The neighbors of a mass shooter can usually be counted on to mumble shell-shocked clichés about how “normal” he seemed, said Christopher Ingraham in WashingtonPost.com. But after James Hodgkinson opened fire last week on House Republicans as they practiced for a baseball game, one of his Belleville, Ill., neighbors made a comment that “speaks volumes about political culture in the United States.” The neighbor said he rarely spoke to Hodgkinson for one simple reason: “‘He was a Democrat and I was a Republican, so we didn’t have too much to talk about.’” This is what America has become in 2017: a land where we are “partisans first and neighbors second.” We’re now a nation where more than 40 percent of Republicans and Democrats say the other party is “a threat to the nation’s well-being,” and where seething extremists like Hodgkinson, who constantly vented his partisan bile on his Facebook page, are so commonplace that no one bats an eyelid until the first shot rings out. Hostilities between militant liberals and resentful traditionalists have been intensifying for decades, said J. Robert Smith in AmericanThinker.com. As summer comes on, is that “long cold civil war” about to “finally turn hot?”
Americans may seem “polarized and violent” at the moment, said Jeet Heer in NewRepublic.com, but that’s because we always have been. Let’s not forget that this nation was founded on the mass slaughter of Native Americans and the sweat of slaves dragged here in chains and whipped into subservience. We’ve endured a Civil War that cost more than 600,000 lives, and countless race riots, racial murders, and politically motivated bombings. Four of our presidents were assassinated, and many more survived thwarted attempts. “Violence is part of our collective political DNA,” said Steve Chapman in the Chicago Tribune. America was born in the bloodshed of the Revolution, and we’ve always had rabid ideologues with “fervent faith in the purifying value of guns, ropes, and bombs.” It may be small comfort, but the hateful rhetoric and violence surrounding us are hardly aberrations or unique to the Trump era.

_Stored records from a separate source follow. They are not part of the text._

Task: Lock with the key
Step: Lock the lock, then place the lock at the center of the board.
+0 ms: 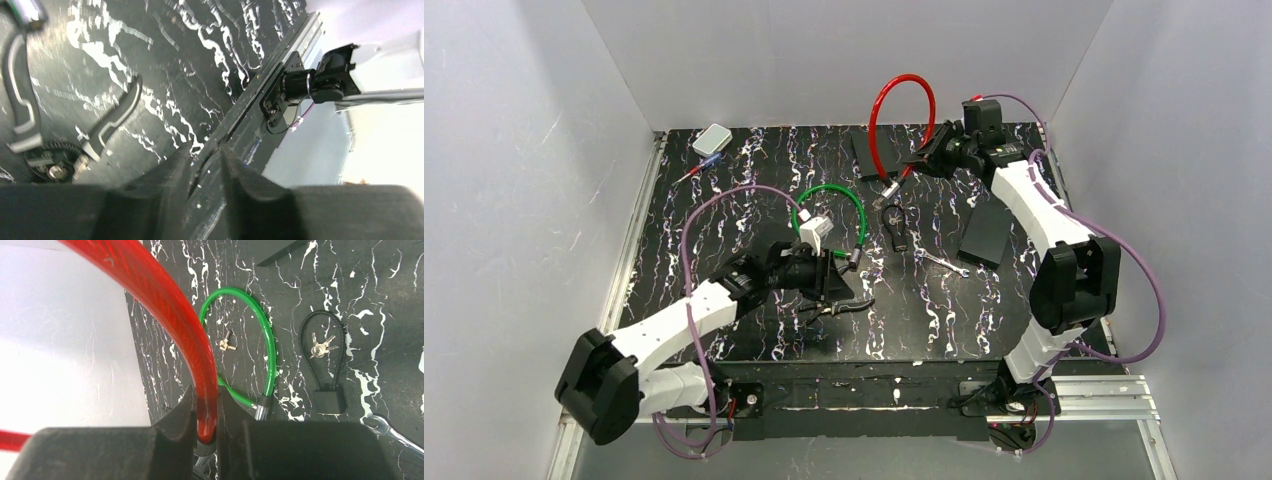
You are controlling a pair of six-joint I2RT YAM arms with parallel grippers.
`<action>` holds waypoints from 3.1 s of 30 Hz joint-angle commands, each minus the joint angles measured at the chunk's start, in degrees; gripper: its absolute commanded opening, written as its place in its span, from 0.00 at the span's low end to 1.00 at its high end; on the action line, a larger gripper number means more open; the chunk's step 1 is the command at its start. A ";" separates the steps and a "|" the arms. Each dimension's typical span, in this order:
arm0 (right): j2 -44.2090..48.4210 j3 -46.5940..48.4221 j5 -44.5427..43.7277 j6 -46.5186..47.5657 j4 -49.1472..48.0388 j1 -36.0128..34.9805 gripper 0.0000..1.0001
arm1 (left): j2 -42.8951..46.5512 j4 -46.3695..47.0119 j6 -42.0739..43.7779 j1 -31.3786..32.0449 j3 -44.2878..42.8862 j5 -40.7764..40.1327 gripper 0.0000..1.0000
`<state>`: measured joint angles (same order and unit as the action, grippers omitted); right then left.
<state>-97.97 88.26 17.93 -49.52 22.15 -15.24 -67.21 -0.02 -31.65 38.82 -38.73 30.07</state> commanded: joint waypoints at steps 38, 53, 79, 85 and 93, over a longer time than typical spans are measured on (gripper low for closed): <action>8.21 -5.53 5.27 -3.48 -2.46 -4.74 0.01 | -13.66 3.49 18.13 -1.39 -23.96 -8.72 0.47; 8.33 -5.42 5.74 -3.80 -2.28 -5.13 0.01 | -15.69 3.59 17.96 -1.38 -24.81 -7.66 0.15; 2.52 5.60 -1.48 -1.43 -5.56 -1.02 0.01 | -0.98 -4.64 2.57 1.04 -8.54 -7.81 0.00; 3.20 1.02 -1.21 0.00 -6.95 -2.56 0.01 | 4.28 -2.95 1.01 -10.37 -11.31 -2.43 0.00; -0.73 3.17 -7.91 4.45 -7.11 -14.82 0.01 | 12.65 -4.57 -1.83 -32.50 -15.59 -0.55 0.00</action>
<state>-97.04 88.26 13.39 -48.17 19.14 -23.26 -59.69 -3.95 -32.12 13.72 -50.76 27.90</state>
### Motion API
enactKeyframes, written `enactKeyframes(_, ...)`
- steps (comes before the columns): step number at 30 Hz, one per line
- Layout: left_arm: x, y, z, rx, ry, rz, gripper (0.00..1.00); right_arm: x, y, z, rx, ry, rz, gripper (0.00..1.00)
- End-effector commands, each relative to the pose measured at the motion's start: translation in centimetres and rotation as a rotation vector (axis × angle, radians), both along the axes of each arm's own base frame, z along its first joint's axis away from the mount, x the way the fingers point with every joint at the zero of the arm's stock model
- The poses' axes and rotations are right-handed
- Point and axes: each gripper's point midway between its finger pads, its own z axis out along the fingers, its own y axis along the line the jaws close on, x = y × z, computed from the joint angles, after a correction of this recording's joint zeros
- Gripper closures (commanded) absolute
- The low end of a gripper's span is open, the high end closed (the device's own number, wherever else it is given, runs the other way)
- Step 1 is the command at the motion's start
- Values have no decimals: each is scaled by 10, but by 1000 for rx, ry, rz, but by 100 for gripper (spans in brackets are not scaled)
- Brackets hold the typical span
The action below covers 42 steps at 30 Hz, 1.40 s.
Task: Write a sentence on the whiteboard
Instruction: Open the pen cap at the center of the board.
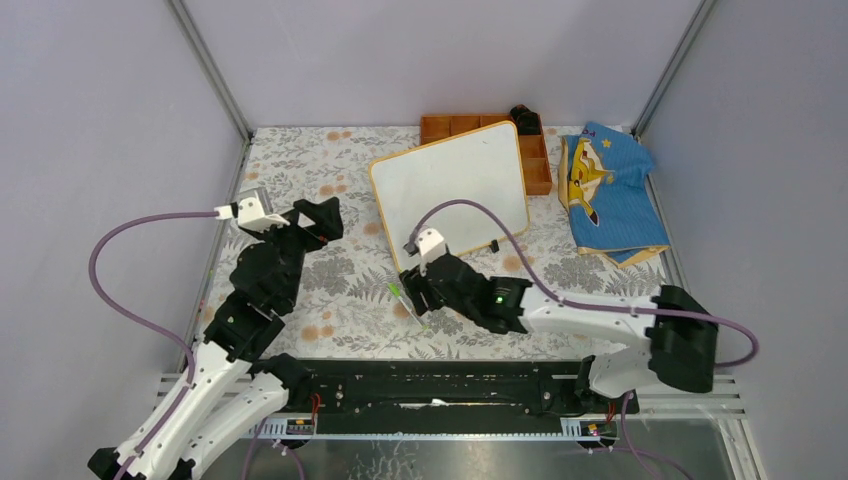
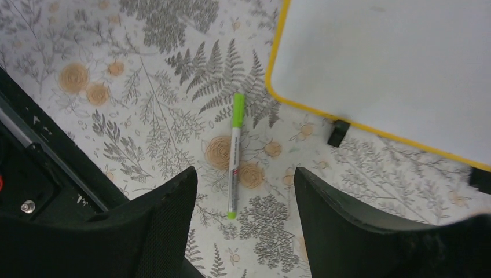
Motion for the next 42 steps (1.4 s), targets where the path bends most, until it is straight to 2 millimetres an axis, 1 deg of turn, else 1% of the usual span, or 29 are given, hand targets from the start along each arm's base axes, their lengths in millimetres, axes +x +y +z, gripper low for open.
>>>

Previous generations had their differences, said Niall Stanage in TheHill.com, but they didn’t have the internet or cable TV. Today Americans “choose their news from sources that conform with their existing ideological leanings,” then get further hardened in their positions by the echo chambers of social media. The result is that extremists now dominate the debate, and “partisan enmity” continues to grow. Our political tribes really do fear and loathe each other, said Emily Badger and Niraj Chokshi in NYTimes.com. A Pew poll last year found that 68 percent of Republicans and 62 percent of Democrats are motivated less by their party’s ideas than by the fear the other party’s policies would ruin the country.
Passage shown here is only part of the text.